A tiny giggle escaped from the child.

“I mean, of what is it made?” asked Lib.

The slavey's face cleared. “Mud.”

“Just mud? Really?”

“'Tis stone at the base, anyways, for keeping the rats out.”

When Kitty was gone, Lib used the tiny bone spoon to taste the water in the jug. No hint of any flavour. “Are you thirsty, child?”

Anna shook her head.

“Hadn't you better take a sip?”

Overstepping her mark; the habits of a nurse died hard. Lib reminded herself that it was nothing to her whether the little fraud drank or not.

But Anna opened her mouth for the spoon and swallowed without difficulty.
“O forgive me, that I may be refreshed,”
she murmured.

Talking not to Lib, of course, but to God.

“Another?”

“No, thank you, Mrs. Wright.”

Lib wrote down,
1:13 p.m., 1 tsp. water.
Not that the quantity mattered, she supposed, except that she wanted to be able to give a full account of anything the child ingested on her watch.

Now there really was nothing left to do. Lib took the second chair. It was so close to Anna's that their skirts were almost touching, but there was nowhere else to place it. She considered the long hours ahead with a sense of awkwardness. She'd spent months on end with other private patients, but this was different, because she was eyeing this child like a bird of prey, and Anna knew it.

A soft knock at the door made her leap up.

“Malachy O'Donnell, ma'am.” The farmer tapped his faded waistcoat where it buttoned.

“Mr. O'Donnell,” said Lib, putting her hand into his leathery one. She would have thanked him for his hospitality except that she was here as a sort of spy on his whole household, so it hardly seemed fitting.

He was short and wiry, as lean as his wife, but with a far narrower frame. Anna took after her father's side. But no spare flesh on any of this family; a troupe of marionettes.

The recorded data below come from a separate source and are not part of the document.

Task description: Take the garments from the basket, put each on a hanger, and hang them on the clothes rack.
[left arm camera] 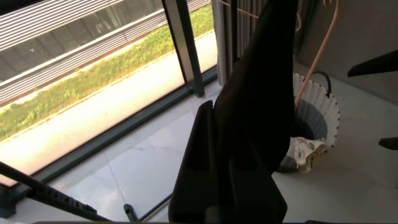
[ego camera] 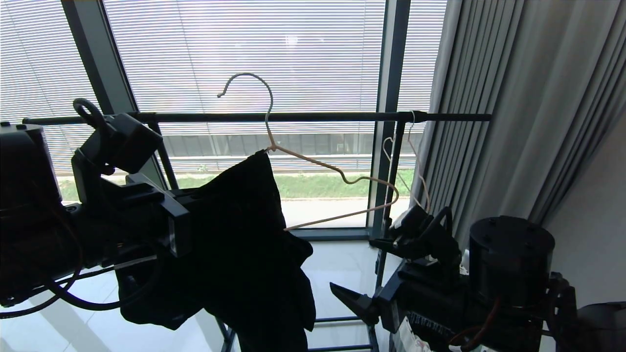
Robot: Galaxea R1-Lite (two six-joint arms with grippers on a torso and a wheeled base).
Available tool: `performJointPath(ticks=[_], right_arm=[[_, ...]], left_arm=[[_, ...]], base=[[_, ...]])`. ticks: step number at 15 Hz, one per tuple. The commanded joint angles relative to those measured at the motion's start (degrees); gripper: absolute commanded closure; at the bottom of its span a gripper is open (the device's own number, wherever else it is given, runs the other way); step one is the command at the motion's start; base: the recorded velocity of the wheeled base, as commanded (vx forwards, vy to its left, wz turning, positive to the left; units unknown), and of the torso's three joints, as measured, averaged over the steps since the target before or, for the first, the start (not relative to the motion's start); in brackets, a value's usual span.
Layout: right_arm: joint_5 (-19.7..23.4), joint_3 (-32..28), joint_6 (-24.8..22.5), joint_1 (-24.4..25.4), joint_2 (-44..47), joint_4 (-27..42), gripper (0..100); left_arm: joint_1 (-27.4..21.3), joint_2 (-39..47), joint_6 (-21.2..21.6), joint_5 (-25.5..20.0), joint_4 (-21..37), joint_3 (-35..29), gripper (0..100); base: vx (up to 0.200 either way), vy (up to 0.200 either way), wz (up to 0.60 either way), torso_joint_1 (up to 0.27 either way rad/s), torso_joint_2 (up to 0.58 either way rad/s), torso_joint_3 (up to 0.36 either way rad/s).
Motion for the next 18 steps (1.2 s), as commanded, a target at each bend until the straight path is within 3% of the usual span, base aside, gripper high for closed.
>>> performJointPath(ticks=[1, 3, 9, 14, 18], right_arm=[[-5.3, -6.4, 4.8, 1.0, 7.5, -0.9, 0], [-9.6, -10.4, 6.3, 1.0, 11.4, -0.9, 0], [-10.7, -11.6, 6.0, 1.1, 14.0, -0.9, 0], [-14.1, -7.6, 3.1, 0.8, 14.3, -0.9, 0], [-17.2, -5.2, 2.1, -3.9, 12.4, -0.9, 0]], left_arm=[[-0.5, -0.1, 0.0, 0.0, 0.0, -0.1, 100], [-0.5, -0.1, 0.1, 0.0, -0.6, -0.1, 100], [-2.0, -0.5, 0.1, 0.2, -1.0, -0.1, 100], [-1.6, -0.5, 0.1, 0.5, -1.0, -0.2, 100], [-1.4, -0.3, 0.1, 2.8, -2.3, 0.2, 100]], base=[[0.0, 0.0, 0.0, 0.0, 0.0, 0.0], [0.0, 0.0, 0.0, 0.0, 0.0, 0.0], [0.0, 0.0, 0.0, 0.0, 0.0, 0.0], [0.0, 0.0, 0.0, 0.0, 0.0, 0.0], [0.0, 0.0, 0.0, 0.0, 0.0, 0.0]])
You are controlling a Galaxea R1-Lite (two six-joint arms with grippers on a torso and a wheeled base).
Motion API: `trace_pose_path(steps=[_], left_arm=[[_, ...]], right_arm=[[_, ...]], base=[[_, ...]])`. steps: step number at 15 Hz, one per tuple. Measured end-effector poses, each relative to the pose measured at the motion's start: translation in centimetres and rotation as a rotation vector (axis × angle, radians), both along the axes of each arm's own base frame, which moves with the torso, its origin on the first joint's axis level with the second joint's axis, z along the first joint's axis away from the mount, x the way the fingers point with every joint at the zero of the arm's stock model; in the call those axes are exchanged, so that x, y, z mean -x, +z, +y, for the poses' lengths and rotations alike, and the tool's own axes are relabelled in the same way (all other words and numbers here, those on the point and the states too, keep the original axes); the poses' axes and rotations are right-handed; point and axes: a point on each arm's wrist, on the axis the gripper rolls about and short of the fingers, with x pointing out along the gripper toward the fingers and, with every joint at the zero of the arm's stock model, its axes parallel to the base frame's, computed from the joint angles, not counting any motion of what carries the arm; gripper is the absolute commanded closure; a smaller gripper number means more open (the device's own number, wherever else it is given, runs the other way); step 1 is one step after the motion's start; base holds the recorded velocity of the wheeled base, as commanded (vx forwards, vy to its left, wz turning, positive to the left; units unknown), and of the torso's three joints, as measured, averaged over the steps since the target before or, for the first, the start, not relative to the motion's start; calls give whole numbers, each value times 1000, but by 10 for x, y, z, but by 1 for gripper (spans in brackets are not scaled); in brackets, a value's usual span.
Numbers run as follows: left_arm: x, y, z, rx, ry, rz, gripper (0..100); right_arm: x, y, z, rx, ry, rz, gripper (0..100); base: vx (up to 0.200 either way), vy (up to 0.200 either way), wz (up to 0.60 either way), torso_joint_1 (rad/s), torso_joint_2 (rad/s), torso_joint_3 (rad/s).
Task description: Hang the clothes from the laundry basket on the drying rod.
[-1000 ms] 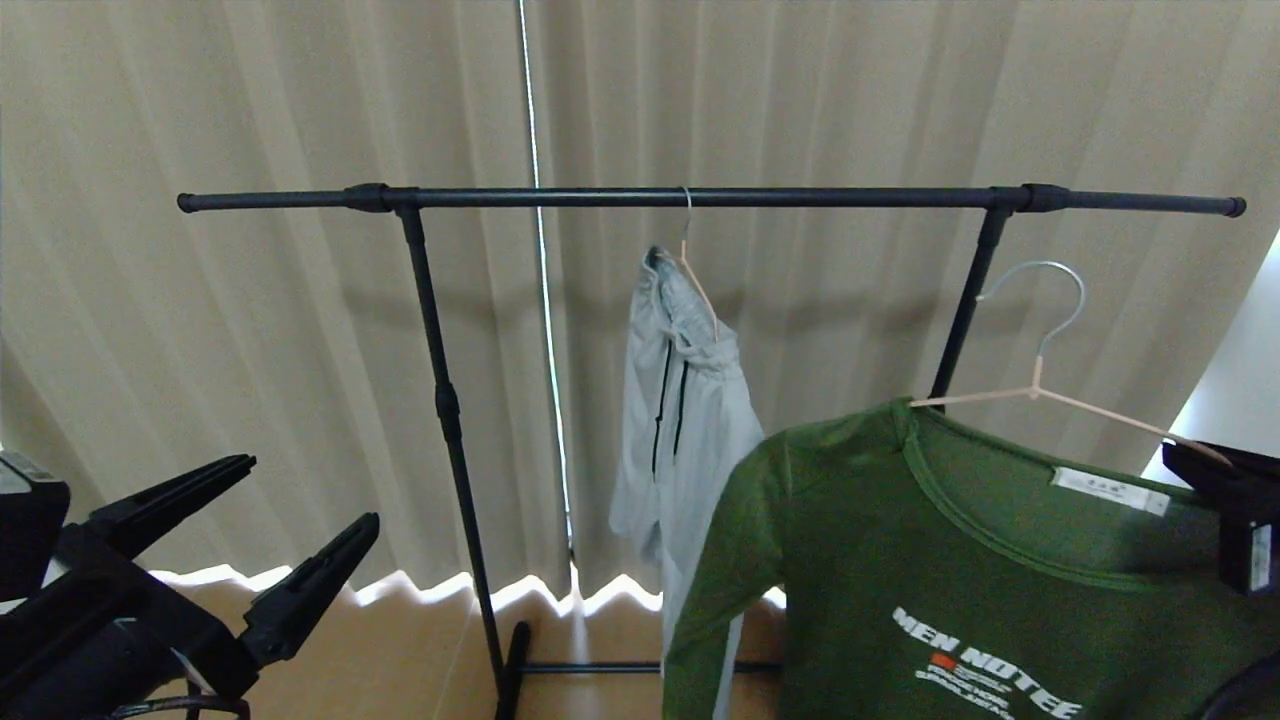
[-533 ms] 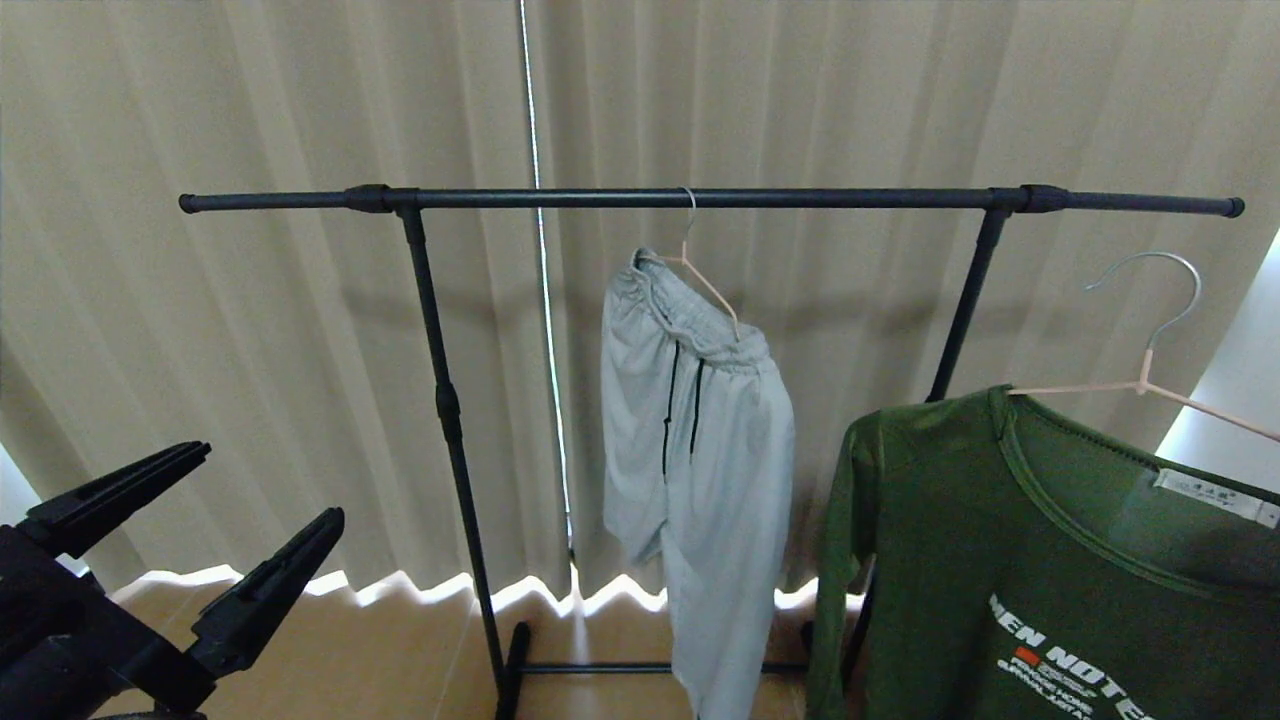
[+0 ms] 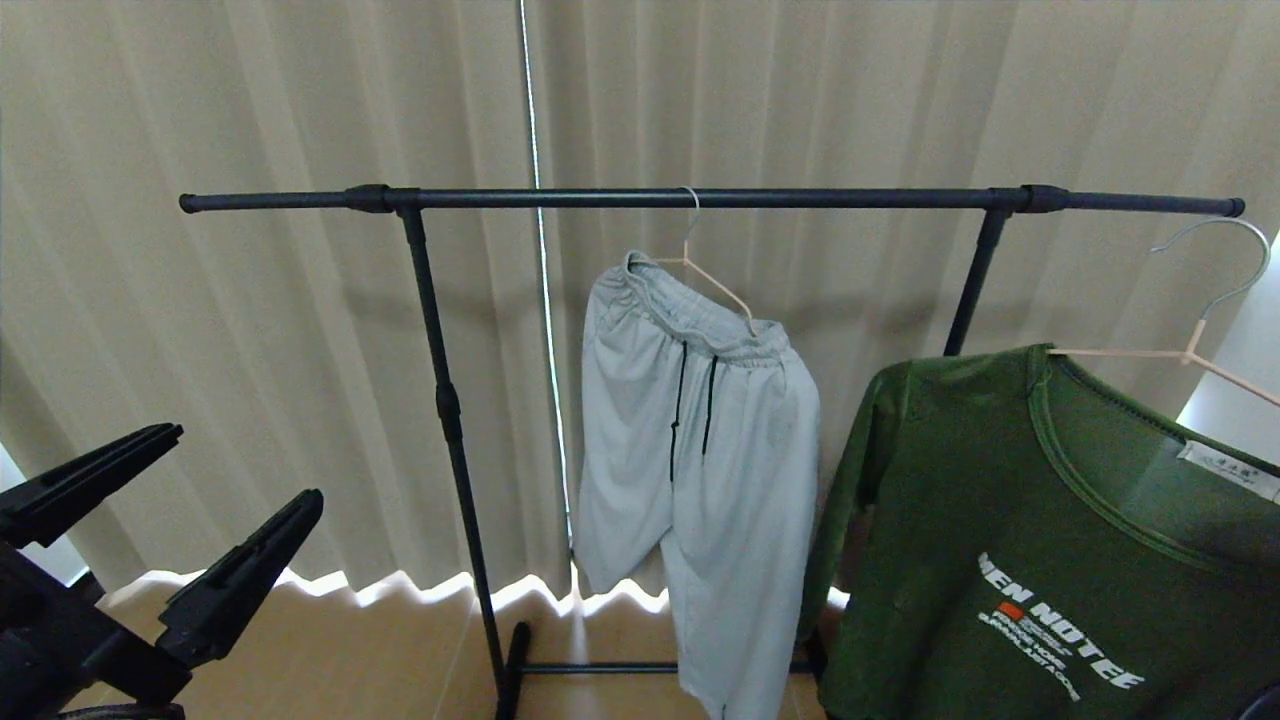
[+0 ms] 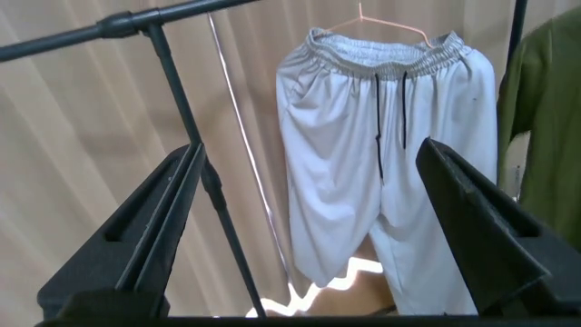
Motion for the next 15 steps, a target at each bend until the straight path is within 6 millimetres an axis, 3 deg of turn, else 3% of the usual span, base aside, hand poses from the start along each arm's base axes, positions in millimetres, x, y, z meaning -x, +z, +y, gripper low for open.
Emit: trace_pose_path(steps=[8, 15], left_arm=[[-10, -3, 0, 5, 30, 42, 0], [-17, -6, 0, 18, 47, 78, 0]], right_arm=[[13, 3, 2, 6, 10, -63, 100], [14, 1, 2, 5, 14, -57, 100]], base=[[0, 0, 0, 0, 0, 0], [200, 0, 0, 3, 1, 3]])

He bent down to kiss his daughter somewhere near the ear. “How are you, pet?”

“Very well, Dadda.” Beaming up at him.

Malachy O'Donnell stood there, nodding.

Disappointment weighed on Lib. She'd been expecting something more from the father. The grand showman behind the scenes—or at least a coconspirator, as prickly as his wife. But this yokel… “You keep, ah, shorthorns, Mr. O'Donnell?”

“Well. A few now,” he said. “I have the lease on a couple of water meadows for the grazing. I sell the, you know, for fertilizer.”

Lib realized he meant manure.

“Cattle, now, sometimes…” Malachy trailed off. “With their straying and breaking legs and getting stuck when they come out wrong, see—you might say they do be more trouble than they're worth.”

What else had Lib seen outside the farmhouse? “You also have poultry, yes?”

“Ah, they'd be Rosaleen's, now. Mrs. O'Donnell's.” The man gave one last nod, as if something had been settled, and stroked his daughter's hairline. He headed out, then doubled back. “Meant to say. That fellow from the paper's here.”

“I beg your pardon?”

He gestured towards the window. Through the smeary glass Lib saw an enclosed wagon. “To take Anna.”

“Take her where?” she snapped. Really, what did the committee men think they were doing, setting up the watch in this cramped and unhygienic cabin and then changing their minds and shipping the child off somewhere else?

“Take her face, just,” said her father. “Her likeness.”

REILLY & SONS, PHOTOGRAPHISTS,
the van said on the side in pompous type. Lib could hear a stranger's voice in the kitchen. Oh, this was too much. She took a few steps before remembering that she wasn't allowed to leave the child's side. She roped her arms around herself instead.